Remember, the proof starts with the hypothetical that such a machine exists. Such a machine WOULD HAVE a completely specified state transition/tape operation table.
That is not what you said.
>>>>> There doesn't need to be a unique finite string, but it is a 100%
>>>>> completely specified state transition/tape operation table.
"a 100% completely specified state transition/tape operation table"
of a non-existent machine.
(The fact you ask the question means you don't understand the method of proof).
Socratic questions resulted in you contradicting yourself, exactly as I
expected. That is how Socratic questions work.

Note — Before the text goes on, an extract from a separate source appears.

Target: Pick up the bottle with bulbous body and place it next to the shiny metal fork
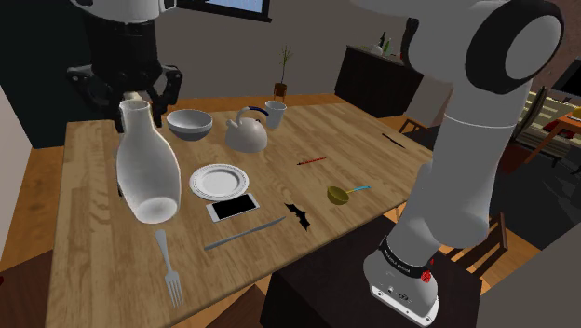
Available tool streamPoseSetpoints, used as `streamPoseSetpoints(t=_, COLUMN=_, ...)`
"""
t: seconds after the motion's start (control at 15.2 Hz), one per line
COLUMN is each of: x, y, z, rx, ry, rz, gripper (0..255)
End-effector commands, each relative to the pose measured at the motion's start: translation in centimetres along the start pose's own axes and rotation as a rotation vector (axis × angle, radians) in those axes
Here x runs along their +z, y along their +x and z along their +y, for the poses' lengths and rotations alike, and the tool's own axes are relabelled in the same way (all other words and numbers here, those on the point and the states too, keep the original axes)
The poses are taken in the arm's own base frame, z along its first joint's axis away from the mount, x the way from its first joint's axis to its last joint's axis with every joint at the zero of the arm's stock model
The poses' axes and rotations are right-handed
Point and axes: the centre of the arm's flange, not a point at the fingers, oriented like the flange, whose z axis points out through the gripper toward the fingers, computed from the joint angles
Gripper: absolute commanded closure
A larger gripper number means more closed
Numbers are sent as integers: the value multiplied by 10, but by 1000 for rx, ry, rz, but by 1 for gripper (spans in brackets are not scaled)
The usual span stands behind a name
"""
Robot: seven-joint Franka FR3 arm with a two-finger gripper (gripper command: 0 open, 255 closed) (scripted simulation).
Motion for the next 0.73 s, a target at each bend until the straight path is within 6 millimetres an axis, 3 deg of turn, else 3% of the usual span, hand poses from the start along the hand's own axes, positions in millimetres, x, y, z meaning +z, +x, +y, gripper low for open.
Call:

When someone contradicts
themselves they say whoops, lets try again.
A Troll would say: "I never contradicted myself you liar!"
Socratic questions expose Trolls for all to see.
Given the assumption of such a machine, we can show how to construct the H^ machine to test it with.
We can then show that, whatever the actual behavior of the machine H, it will be wrong.
There is no "whatever the actual behavior" of a specific machine.
That only applies to a set of implementations of a machine.
Thus we proved that machine didn't meet the requirements.
No we actually proved that you were never really talking about
a single specific machine.
And, because we didn't use any specific details of that machine, we can show that we can do the same for ANY machine that might claim to be a halt decider.
A set of machines specified by a template have common properties.
Sort of like the proof that there doesn't exist a highest prime number, we first presume that there might be, and then show how that assumption proves itself wrong.
*Just like when we see that when we know that*
⟨Ĥ⟩ ⟨Ĥ⟩ correctly simulated by embedded_H cannot possibly reach its
own simulated final state of ⟨Ĥ.qn⟩ and halt in an infinite sequence of
correctly simulated steps we can see that this also applies to every
less than infinite (AKA finite) sequence.
Like mathematical induction in reverse.